Enrique García-Máiquez
Ese espíritu encierra una enseñanza que merece ser propuesta. Que esto me pase con la Vespa…, pero pongamos que sentimos lo mismo por el amor a Dios y que, en cualquier cosa que hacemos, lo llevamos al lado dando sustancia a lo más trivial o a lo más trabajoso
No teman. No vengo a escribir un artículo nostálgico, añorando a la Vespa que me trajo y llevó en los dorados años −oh, juventud, divino tesoro− de la Universidad de Navarra. Casi ninguno de los de mi tiempo la recordará, salvo los que se montaron conmigo alguna vez, que esos sí, por el frío indescriptible que entonces pasábamos los tres: mi acompañante, yo y la pobre Vespa, ideada para entornos más mediterráneos. Algún amigo la consideraba una prueba de fuego −¿de fuego?, ¡de hielo!− para mis pretendidas. Casi ninguna repetía en la Vespa, y me consolaba pensando que era por la nieve, el agua, el viento y el relente; y no porque yo las dejase frías.
A cambio de eso, la Vespa no me soltó jamás de su mano. Me veo acelerando por la carretera del campus, rozando los árboles, surfeando los charcos, en paralelo al río Sadar, sabiendo que llegaría a clase por los pelos y empapado, pero bien fresco. Si salía por las noches, lo mejor, en el fondo, era ir y volver por esa avenida estupenda de Pío XII y sortear sus semáforos −o meter puño o punto muerto o freno y equilibrio− cogiéndolos siempre en verde. Caigo en que nunca me caí en Pamplona: no besé el suelo, como se dice. ¡Con lo que yo aprecio el solar de mi alma mater!
Se vino conmigo de vuelta a Cádiz. Una vez hice una foto a mi entonces novia en la Vespa con mi perra encaramada a la bandeja de los pies, donde le encantaba ir. Dije, pomposamente: «Mis tres amores: la del reino inanimado, la del reino animal y la humana». Cuando revelé la foto, había cortado a mi novia la cabeza en el encuadre, ay, para sacar centrada la moto. No le vio la gracia. Pero me perdonó; y hasta ahora.

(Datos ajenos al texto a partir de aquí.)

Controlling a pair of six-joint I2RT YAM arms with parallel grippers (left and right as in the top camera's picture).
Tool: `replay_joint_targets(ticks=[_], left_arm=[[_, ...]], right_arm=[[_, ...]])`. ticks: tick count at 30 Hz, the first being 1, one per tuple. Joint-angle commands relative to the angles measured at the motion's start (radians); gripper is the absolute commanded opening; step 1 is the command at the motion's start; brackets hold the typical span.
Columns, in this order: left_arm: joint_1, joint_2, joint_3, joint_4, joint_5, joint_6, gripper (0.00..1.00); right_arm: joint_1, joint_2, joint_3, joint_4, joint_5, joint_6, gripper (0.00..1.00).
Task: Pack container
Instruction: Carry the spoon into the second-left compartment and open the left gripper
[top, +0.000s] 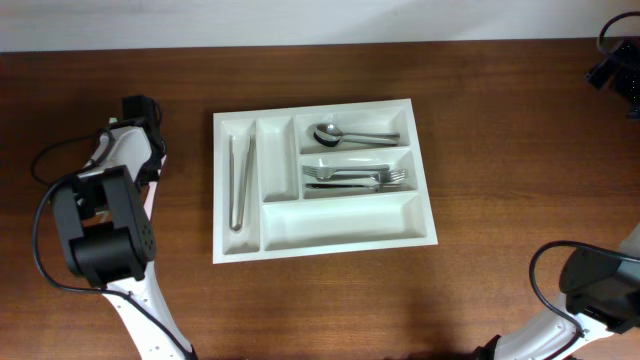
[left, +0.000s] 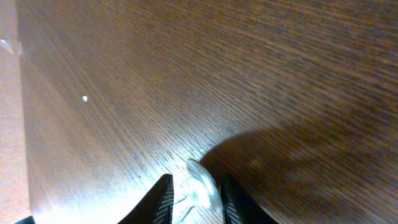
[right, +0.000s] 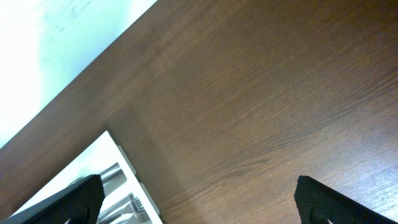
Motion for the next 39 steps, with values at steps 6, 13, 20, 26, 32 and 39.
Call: replay_joint_targets(ticks=[6,13,20,26,32,39], left_arm=[[0.000,0.067,-0.009,-0.004,0.016,0.002,0.16],[0.000,0.062,0.005,-0.039,0.011,0.006,0.02],[-0.030,-0.009,0.116,-0.164,-0.024,0.063,0.02],[-0.157,-0.179,0.324,-0.349,0.027,0.179,0.02],[-0.309,-0.347,0.386,-0.351,0.264,0.188,0.02],[-0.468,-0.360,0.384,-0.346,0.429,-0.021,0.02]], right_arm=[[-0.001,-0.005,-0.004,-0.001,-0.004,0.008,0.99],[-0.001,-0.005,-0.004,-0.001,-0.004,0.008,0.99],[-0.001,-0.005,-0.004,-0.001,-0.004,0.008,0.99],[-0.001,-0.005,-0.004,-0.001,-0.004,0.008,0.99],[-0.001,-0.005,-0.004,-0.001,-0.004,0.008,0.99],[-0.001,-0.005,-0.004,-0.001,-0.004,0.008,0.99]])
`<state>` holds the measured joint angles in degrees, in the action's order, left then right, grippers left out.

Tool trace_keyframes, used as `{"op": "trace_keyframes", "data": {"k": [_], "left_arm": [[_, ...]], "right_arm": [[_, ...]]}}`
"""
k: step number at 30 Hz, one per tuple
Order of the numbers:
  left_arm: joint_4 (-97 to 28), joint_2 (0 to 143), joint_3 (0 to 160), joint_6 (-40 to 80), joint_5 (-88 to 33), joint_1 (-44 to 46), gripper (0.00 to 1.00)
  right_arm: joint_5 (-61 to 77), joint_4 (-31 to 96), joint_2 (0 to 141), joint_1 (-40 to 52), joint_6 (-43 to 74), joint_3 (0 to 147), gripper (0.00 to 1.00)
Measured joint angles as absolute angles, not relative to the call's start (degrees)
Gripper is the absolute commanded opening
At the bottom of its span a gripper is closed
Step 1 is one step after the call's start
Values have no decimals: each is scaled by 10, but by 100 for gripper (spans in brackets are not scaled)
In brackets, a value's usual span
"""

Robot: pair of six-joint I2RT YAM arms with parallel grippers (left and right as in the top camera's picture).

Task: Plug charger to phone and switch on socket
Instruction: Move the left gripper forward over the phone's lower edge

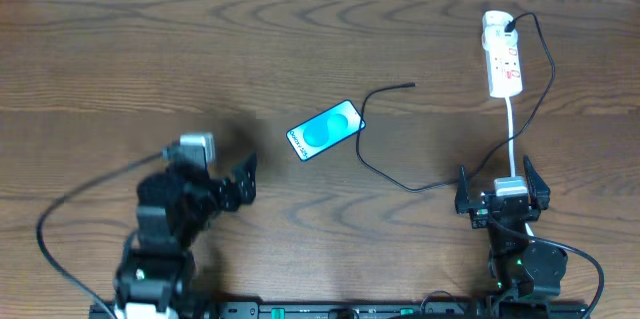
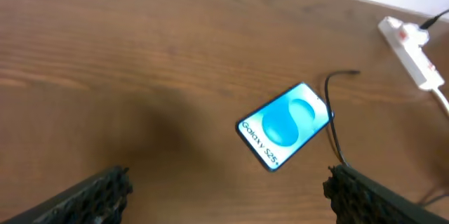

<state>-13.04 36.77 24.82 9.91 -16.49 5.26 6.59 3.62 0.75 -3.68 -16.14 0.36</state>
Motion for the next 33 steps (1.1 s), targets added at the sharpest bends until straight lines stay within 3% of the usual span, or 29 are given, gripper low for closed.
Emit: {"op": "trace_keyframes", "data": {"k": [8, 18, 33], "left_arm": [[-198, 526, 400, 45, -131, 82, 92], [-184, 664, 457, -122, -51, 212, 92], [-173, 701, 457, -170, -86, 216, 93]], "right_arm": [[66, 36, 7, -37, -161, 4, 99], [66, 36, 7, -37, -161, 4, 99], [66, 36, 7, -37, -161, 4, 99]]}}
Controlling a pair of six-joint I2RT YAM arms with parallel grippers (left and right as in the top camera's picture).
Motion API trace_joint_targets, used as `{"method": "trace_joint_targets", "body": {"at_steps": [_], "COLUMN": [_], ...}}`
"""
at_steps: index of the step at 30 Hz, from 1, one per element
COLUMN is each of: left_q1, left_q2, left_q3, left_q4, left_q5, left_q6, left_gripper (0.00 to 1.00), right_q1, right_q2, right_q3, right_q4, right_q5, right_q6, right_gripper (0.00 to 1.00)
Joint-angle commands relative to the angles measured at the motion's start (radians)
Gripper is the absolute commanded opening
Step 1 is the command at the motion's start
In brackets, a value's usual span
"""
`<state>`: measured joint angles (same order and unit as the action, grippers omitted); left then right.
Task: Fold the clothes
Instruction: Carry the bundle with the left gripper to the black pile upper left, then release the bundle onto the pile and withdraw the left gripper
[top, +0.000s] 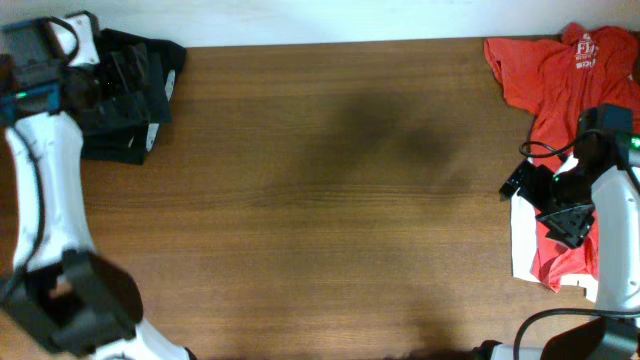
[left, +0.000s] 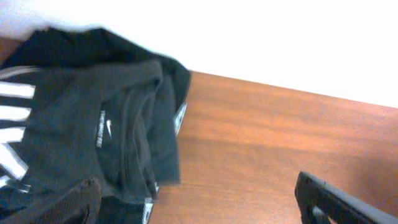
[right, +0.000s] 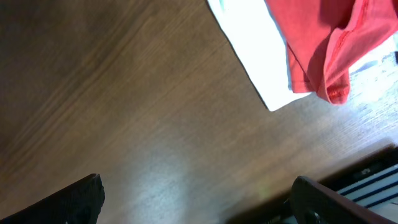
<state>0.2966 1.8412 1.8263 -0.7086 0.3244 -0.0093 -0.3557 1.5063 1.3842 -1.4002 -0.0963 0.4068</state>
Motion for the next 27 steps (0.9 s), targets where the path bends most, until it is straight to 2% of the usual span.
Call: {"method": "trace_joint_targets", "body": {"at_steps": [1, 3, 5, 8, 12, 15, 17, 18, 19, 21, 25, 27], "left_q1": [0.003, 0.003, 0.003, 0.003, 0.003, 0.003, -0.013, -0.03, -0.083, -0.197, -0.242, -0.242], "left_q2": [-0.311, -0.465, -0.561, -0.636, -0.677, -0.677, -0.677, -0.691, -0.739, -0.886, -1.302, -1.464], "left_q3": [0.011, 0.011, 0.011, 0.011, 0.01, 0.01, -0.002, -0.014, -0.06, -0.241, -0.893, -1.153], "left_q4": [-0.243, -0.52, -0.734, -0.956, -0.979, -0.973, -0.968, -0.943, -0.85, -0.592, -0.002, 0.264], "left_q5": [0.102, 0.107, 0.106, 0.105, 0.105, -0.036, 0.014, 0.032, 0.057, 0.056, 0.058, 0.057], "left_q6": [-0.014, -0.026, -0.026, -0.025, -0.025, -0.013, -0.014, -0.014, -0.014, -0.013, -0.014, -0.048], "left_gripper": [0.99, 0.99, 0.99, 0.99, 0.99, 0.99, 0.99, 0.99, 0.99, 0.99, 0.99, 0.99], "right_q1": [-0.005, -0.005, -0.005, -0.005, -0.005, -0.005, -0.005, -0.005, -0.005, -0.005, -0.005, -0.005], "right_q2": [-0.009, -0.009, -0.009, -0.009, -0.009, -0.009, -0.009, -0.009, -0.009, -0.009, -0.009, -0.009], "right_q3": [0.015, 0.015, 0.015, 0.015, 0.015, 0.015, 0.015, 0.015, 0.015, 0.015, 0.015, 0.015], "right_q4": [0.002, 0.002, 0.002, 0.002, 0.002, 0.002, 0.002, 0.002, 0.002, 0.002, 0.002, 0.002], "right_q5": [-0.005, -0.005, -0.005, -0.005, -0.005, -0.005, -0.005, -0.005, -0.005, -0.005, -0.005, -0.005], "right_q6": [-0.006, -0.006, -0.006, -0.006, -0.006, -0.006, -0.006, -0.006, -0.006, -0.006, -0.006, -0.006], "right_gripper": [0.99, 0.99, 0.99, 0.99, 0.99, 0.99, 0.99, 0.99, 0.99, 0.99, 0.99, 0.99]}}
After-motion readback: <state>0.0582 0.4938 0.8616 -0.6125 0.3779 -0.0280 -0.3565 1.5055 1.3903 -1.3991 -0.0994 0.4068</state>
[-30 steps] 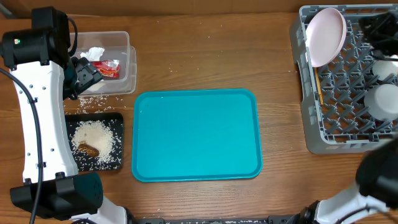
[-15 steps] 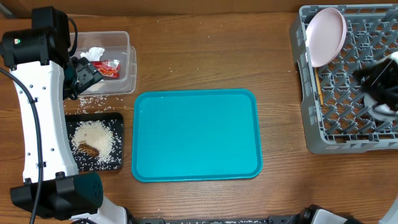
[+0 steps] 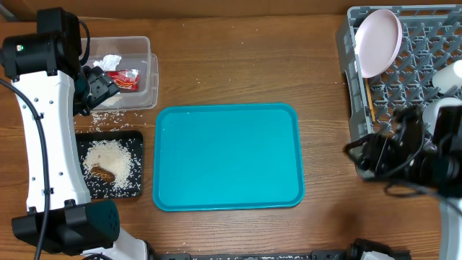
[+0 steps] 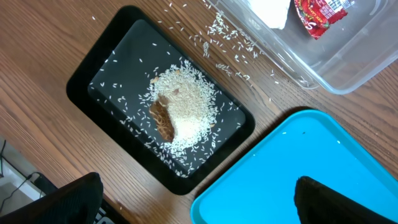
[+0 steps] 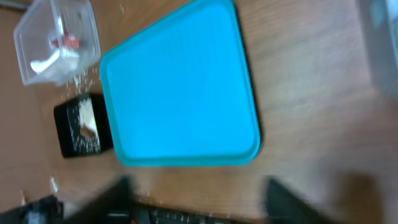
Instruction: Sort waste into correct bins and load items into the dishwasher
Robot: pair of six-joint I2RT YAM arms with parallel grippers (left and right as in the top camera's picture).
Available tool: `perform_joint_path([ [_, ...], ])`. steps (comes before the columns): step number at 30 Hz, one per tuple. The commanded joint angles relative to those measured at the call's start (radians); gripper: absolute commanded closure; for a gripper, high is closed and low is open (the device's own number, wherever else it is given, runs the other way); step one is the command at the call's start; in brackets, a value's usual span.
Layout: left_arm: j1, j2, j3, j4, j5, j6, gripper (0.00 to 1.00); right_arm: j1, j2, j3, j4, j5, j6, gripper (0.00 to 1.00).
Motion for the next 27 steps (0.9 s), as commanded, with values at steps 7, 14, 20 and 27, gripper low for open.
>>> perform_joint_path([
  [7,0.003,-0.025,0.015,0.001,0.000,-0.010,0.00,0.010,-0.018,-0.026,-0.067,-0.004,0.000,0.00],
  [14,0.004,-0.026,0.015,0.001,0.000,-0.010,0.00,0.026,-0.018,-0.028,-0.051,0.064,-0.035,0.00],
  [20,0.003,-0.026,0.015,0.001,0.000,-0.010,0.00,0.088,-0.036,-0.030,0.043,0.056,-0.042,0.00],
  [27,0.003,-0.025,0.015,0.001,0.000,-0.010,0.00,0.274,-0.169,-0.201,0.393,0.068,-0.042,0.00],
])
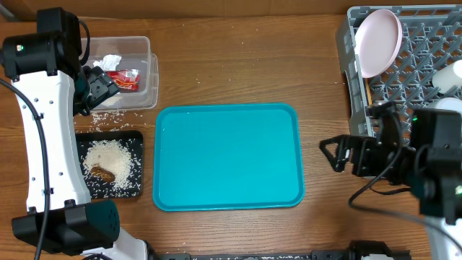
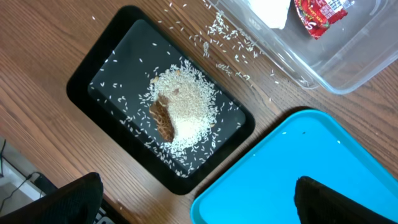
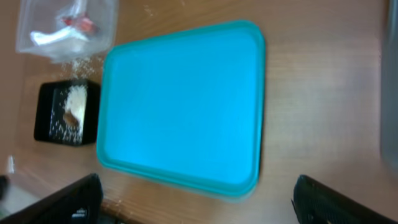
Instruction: Sort waste into correct bins and load items into the dishwasher
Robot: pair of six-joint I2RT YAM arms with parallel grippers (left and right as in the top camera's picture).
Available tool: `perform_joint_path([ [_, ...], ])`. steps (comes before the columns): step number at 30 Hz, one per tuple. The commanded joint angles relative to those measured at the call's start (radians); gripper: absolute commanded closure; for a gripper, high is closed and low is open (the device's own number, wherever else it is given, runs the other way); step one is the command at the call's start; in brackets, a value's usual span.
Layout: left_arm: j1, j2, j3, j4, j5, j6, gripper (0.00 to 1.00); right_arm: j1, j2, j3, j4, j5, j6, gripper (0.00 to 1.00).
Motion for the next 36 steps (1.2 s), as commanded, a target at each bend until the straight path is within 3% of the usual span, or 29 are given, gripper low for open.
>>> perform_joint_path([
  [1,0.003,-0.025,0.015,0.001,0.000,-0.010,0.00,0.081,-0.125,-0.149,0.143,0.011,-0.010,0.00],
  [8,0.003,-0.025,0.015,0.001,0.000,-0.010,0.00,0.092,-0.407,-0.552,0.528,0.005,0.036,0.00],
  [18,0.003,-0.025,0.015,0.001,0.000,-0.010,0.00,0.080,-0.659,-0.920,1.038,0.005,0.035,0.00],
  [27,0.003,-0.026,0.015,0.001,0.000,-0.010,0.00,0.072,-0.892,-1.170,1.304,0.055,0.034,0.00],
  [36,0.003,-0.025,0.015,0.001,0.000,-0.010,0.00,0.072,-0.970,-1.173,1.270,0.305,0.035,0.00],
])
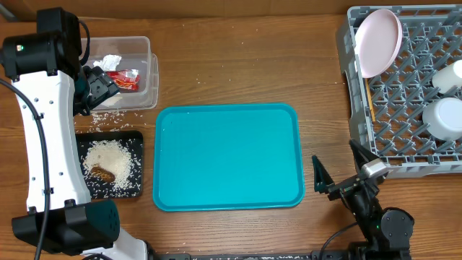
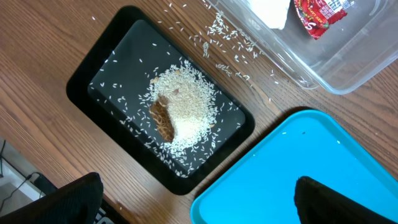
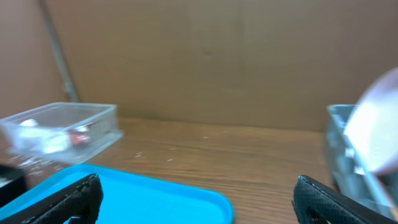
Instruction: Sort waste into correct bins and load items into the dishwasher
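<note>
The teal tray [image 1: 227, 155] lies bare in the middle of the table. Left of it a black tray [image 1: 108, 165] holds rice and a brown scrap [image 2: 163, 118]. Behind that, a clear bin [image 1: 124, 72] holds white tissue and a red wrapper [image 1: 127, 78]. At the right, the grey dish rack [image 1: 404, 137] carries a pink plate [image 1: 379, 40] and white cups [image 1: 442, 117]. My left gripper [image 2: 198, 182] hangs open and empty above the black tray's corner. My right gripper [image 1: 333, 155] is open and empty, low at the table's front right, facing across the table.
Loose rice grains [image 1: 108, 117] are scattered on the wood between the clear bin and the black tray. The white left arm [image 1: 47, 144] stands along the table's left edge. A brown wall [image 3: 205, 56] closes off the far side.
My right arm has moved back from the gap between tray and rack to the table's front edge. Its camera now looks level across the table. The left arm has not moved.
My right arm was first over the rack's front left part, covering a white cup. Then it was open beside the rack, looking down on the teal tray. Now it sits low at the front edge and the cup shows in the rack. The left arm stayed still.
</note>
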Robot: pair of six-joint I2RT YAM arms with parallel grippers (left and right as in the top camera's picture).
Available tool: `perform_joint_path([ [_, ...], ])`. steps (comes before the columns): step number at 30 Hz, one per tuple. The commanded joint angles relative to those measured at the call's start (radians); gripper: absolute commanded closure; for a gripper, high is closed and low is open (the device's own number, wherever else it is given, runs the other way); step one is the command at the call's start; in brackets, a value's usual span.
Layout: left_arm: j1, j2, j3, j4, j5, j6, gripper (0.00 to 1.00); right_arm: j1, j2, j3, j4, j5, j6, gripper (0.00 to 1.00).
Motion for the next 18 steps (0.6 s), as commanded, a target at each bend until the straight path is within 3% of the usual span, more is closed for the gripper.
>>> perform_joint_path([
  [1,0.003,-0.025,0.015,0.001,0.000,-0.010,0.00,-0.004,-0.013,-0.010,-0.025,0.153,0.003,0.00],
  [7,0.003,-0.025,0.015,0.001,0.000,-0.010,0.00,-0.004,-0.013,-0.010,-0.116,0.330,0.002,0.00],
  [18,0.003,-0.025,0.015,0.001,0.000,-0.010,0.00,-0.004,-0.013,-0.010,-0.116,0.327,-0.060,0.00],
])
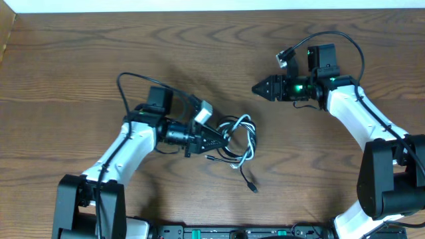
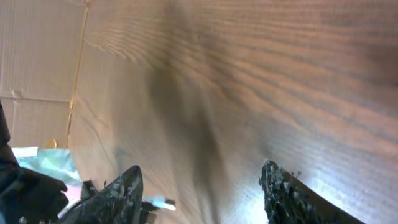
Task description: Untangle cables
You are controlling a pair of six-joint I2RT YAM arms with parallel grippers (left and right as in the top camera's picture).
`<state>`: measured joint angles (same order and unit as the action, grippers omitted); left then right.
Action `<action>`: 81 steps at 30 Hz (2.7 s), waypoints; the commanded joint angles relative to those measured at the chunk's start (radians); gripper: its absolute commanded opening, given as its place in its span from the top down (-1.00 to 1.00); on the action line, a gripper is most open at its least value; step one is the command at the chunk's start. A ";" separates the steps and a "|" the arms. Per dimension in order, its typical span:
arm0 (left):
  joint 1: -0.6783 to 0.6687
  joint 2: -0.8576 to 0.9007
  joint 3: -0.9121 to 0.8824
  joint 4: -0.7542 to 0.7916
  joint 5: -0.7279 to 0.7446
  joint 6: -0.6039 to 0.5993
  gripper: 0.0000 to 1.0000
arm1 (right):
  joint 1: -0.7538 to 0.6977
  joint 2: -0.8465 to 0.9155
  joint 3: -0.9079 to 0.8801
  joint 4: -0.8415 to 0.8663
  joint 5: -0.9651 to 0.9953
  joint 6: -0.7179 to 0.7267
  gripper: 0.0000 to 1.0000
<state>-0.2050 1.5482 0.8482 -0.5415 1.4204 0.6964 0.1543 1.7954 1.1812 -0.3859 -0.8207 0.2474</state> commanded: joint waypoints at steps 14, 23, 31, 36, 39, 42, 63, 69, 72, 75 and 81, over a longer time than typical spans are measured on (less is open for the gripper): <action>-0.067 -0.015 0.020 0.039 0.098 0.090 0.85 | 0.051 0.089 0.000 0.006 -0.367 -0.089 -0.22; -0.113 -0.015 0.020 0.051 0.004 0.107 0.86 | 0.050 0.209 0.000 0.068 -0.657 -0.167 -0.21; -0.113 -0.015 0.020 0.069 -0.019 0.100 0.85 | 0.063 0.227 0.000 0.070 -0.741 -0.212 -0.19; -0.113 -0.015 0.020 0.069 -0.019 0.092 0.85 | 0.066 0.227 0.000 0.090 -0.741 -0.211 -0.14; -0.113 -0.015 0.020 0.076 -0.019 0.091 0.85 | 0.081 0.227 0.000 0.079 -0.741 -0.212 0.01; -0.112 -0.015 0.020 0.094 -0.019 0.050 0.85 | 0.110 0.227 0.000 0.080 -0.741 -0.212 0.16; -0.003 -0.015 0.020 0.170 -0.019 -0.079 0.85 | 0.137 0.227 0.000 0.041 -0.742 -0.212 0.93; 0.003 -0.014 0.020 0.169 -0.019 -0.083 0.85 | 0.157 0.227 0.000 0.058 -0.741 -0.227 0.90; 0.003 -0.014 0.020 0.169 -0.018 -0.104 0.85 | 0.154 0.227 0.000 0.092 -0.734 -0.226 0.78; 0.003 -0.015 0.020 0.169 -0.014 -0.120 0.85 | 0.142 0.227 0.000 0.110 -0.668 -0.202 0.78; 0.003 -0.014 0.020 0.170 0.031 -0.126 0.85 | 0.115 0.227 0.000 0.118 -0.478 -0.139 0.98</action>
<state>-0.2047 1.5482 0.8482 -0.3725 1.3918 0.5789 0.2787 2.0098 1.1812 -0.2977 -1.3510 0.0799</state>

Para no estar nostálgico −apuntará el perspicaz lector− te has marcado tres párrafos, tres, de remembranzas vesperas. Sí, pero son vespertinas, y hacían falta para lo importante, que viene a continuación. No estoy nostálgico porque sigo teniendo aquella Vespa, la misma.
Y ahora, con la Vespa ya arrancada, arranca de verdad este artículo. Tanto me gusta montar en moto que no me importa hacer gestiones, si es en ella. Por eso, dulce, mi mujer acompaña sus constantes peticiones y encargos con un «Es un momento, anda, ve en Vespa…». Y no es una venganza por la olvidada decapitación, ojo, sino que ella me conoce. Salgo corriendo y contento hasta a por el pitorro de una olla exprés. Buscándolo me he cruzado el Puerto de punta a punta, de tienda en tienda, y disfrutándolo. Si puedo ir al trabajo (en otro pueblo) en moto, porque me lo permite el tiempo (que hace) y el tiempo (que tengo) ya es una aventura y voy con otro ánimo. He ido, incluso, a pagar las tasas municipales con una sonrisa y cuando me vi reflejado en un escaparate sonriendo a solas, entre mi Vespa y yo, me di cuenta de que tenía que escribir este artículo.
Porque ese espíritu encierra una enseñanza que merece ser propuesta. La afición por algo −rayana en el amor− hace que nada relacionado −fíjense ustedes, nada− te parezca tedioso o impertinente o intrascendente o idiota. ¡Ni las tasas municipales! Si puedo ir en Vespa, ya me compensa y voy tumbándome en las curvas, quemando caucho, acelerando por el placer del rugido del motor, aceptando como una caricia y un abrazo la brisa en la cara e hinchándome la camisa; y frenando con ganas en los pasos de cebra.
Que esto me pase con la Vespa no dice nada en contra de la lección, aunque lo diga de mi frivolidad. Pero pongamos que sentimos lo mismo por el amor a Dios y que, en cualquier cosa que hacemos, lo llevamos al lado dando sustancia a lo más trivial o a lo más trabajoso. O por el amor a tu mujer. O por el amor a tus hijos. O por el sentido de tu vocación profesional. O, todos juntos, de la Vespa para arriba, simultáneos y coordinados. Te cambia la vida. Lo sé por experiencia (motera). Las molestias y los contratiempos se convierten de golpe en encantadoras excusas, en pretextos pródigos, en coartadas exactas y en maravillosos motivos para disfrutar lo que sea como quien no quiere la cosa. Lo recomiendo vivamente.
Enrique García-Máiquez [Der 92] es poeta y ensayista.